Leave the pictures out. Return the rest of the listing below exactly.

++++++++++++++++++++

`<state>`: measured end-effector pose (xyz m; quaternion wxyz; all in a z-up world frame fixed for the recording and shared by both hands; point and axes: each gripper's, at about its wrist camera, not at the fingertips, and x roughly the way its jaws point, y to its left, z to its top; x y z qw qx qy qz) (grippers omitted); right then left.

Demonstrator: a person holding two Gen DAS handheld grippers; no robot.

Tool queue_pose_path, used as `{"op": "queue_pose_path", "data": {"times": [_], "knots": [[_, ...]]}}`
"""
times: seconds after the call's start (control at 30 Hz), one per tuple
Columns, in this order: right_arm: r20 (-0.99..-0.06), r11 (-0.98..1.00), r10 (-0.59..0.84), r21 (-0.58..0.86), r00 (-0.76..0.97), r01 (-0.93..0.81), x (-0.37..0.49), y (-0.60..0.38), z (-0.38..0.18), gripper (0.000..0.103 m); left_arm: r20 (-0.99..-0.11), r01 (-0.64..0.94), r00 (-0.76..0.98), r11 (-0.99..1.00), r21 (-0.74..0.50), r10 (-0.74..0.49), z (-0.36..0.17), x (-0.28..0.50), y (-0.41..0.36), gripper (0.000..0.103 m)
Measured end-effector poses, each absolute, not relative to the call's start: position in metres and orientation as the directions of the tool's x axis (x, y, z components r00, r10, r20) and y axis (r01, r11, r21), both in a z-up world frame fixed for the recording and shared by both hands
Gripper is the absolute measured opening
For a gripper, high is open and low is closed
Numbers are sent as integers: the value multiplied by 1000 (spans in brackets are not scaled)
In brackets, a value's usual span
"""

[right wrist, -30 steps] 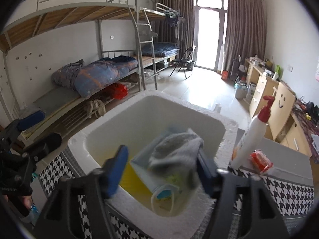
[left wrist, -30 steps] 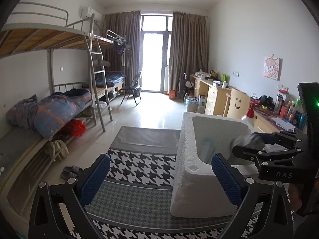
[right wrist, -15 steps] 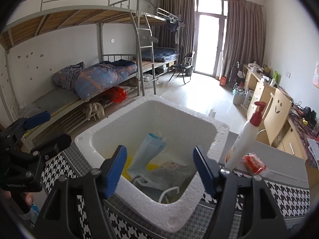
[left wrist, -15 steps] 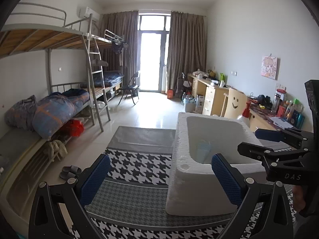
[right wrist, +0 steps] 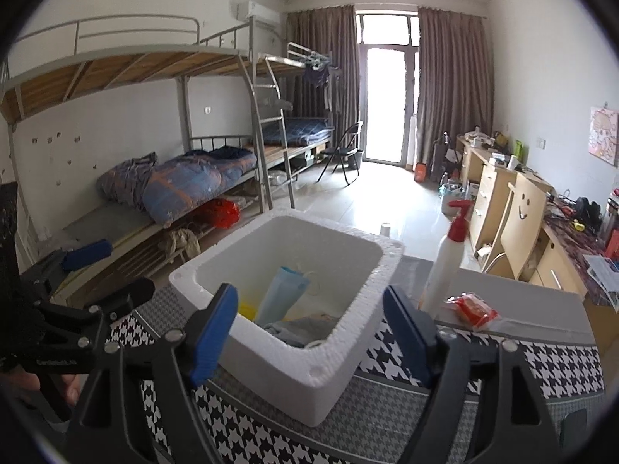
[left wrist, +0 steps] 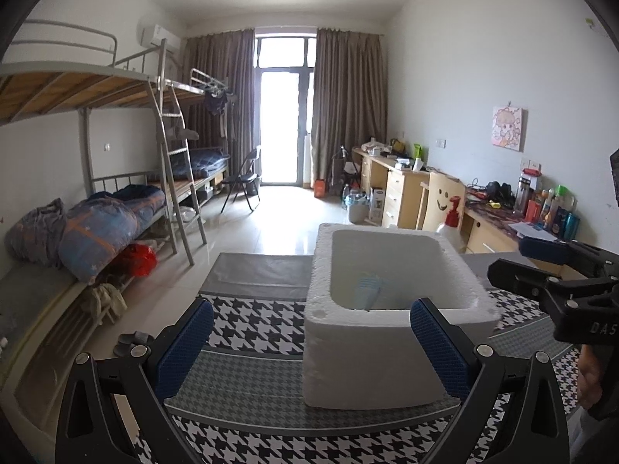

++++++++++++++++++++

Answer section:
`<state>`: measured end-effector pose (xyz m; quaternion wxyz; all in a z-up world frame fixed for the recording and shared by both hands; point and axes: each gripper's, at about its wrist camera, not at the fingertips, and x roughly the way its jaws point, y to its left, z to its top; x y z qw qx qy qz) (grippers omitted); right then left.

Demonstrator: a person holding two Gen DAS handheld grippers; no robot.

Tool queue_pose_path, used as `{"op": "queue_pose_path", "data": {"times": [_], "knots": [[_, ...]]}}`
"""
times: seconds after the call's start (control at 30 Hz), one per tuple
Columns, in this order: right_arm: r20 (-0.99..-0.06), r11 (-0.98..1.00), r10 (-0.59..0.84), r21 (-0.58..0.86), r00 (-0.76..0.97), r01 (-0.93..0.81), x (-0.37..0.49), y (-0.60..0.38), z (-0.38..0.18), gripper (0.000..0.103 m); left_arm: r20 (-0.99..-0.11), r01 (-0.64..0.94), r00 (-0.76..0.98), r11 (-0.99..1.00), r21 (-0.74..0.50), r10 (-0.74..0.49), z (-0.36..0.17), x (-0.28..0.50), y (-0.41..0.36), gripper (0.000..0.103 m)
Measured end-effector poses, each absolute, not relative to the call's start: position in metres and orientation as the directions of the tool's x axis (x, y, z components r00, r10, r20) and y axis (r01, r11, r21), both in a z-up world frame fixed for the recording and shared by both hands
Gripper is the absolute measured opening
For a gripper, high is open and low is closed
Numbers are sent as integers: the value multiplied by 1000 (spans in brackets are not scaled)
In brackets, a value's usual span
"""

[right wrist, -30 steps] 
[left wrist, -30 steps] 
[right wrist, -15 steps] 
[left wrist, -15 steps] 
[right wrist, +0 steps] 
[left wrist, +0 steps] 

This exercise is now finished, and nothing remains to add.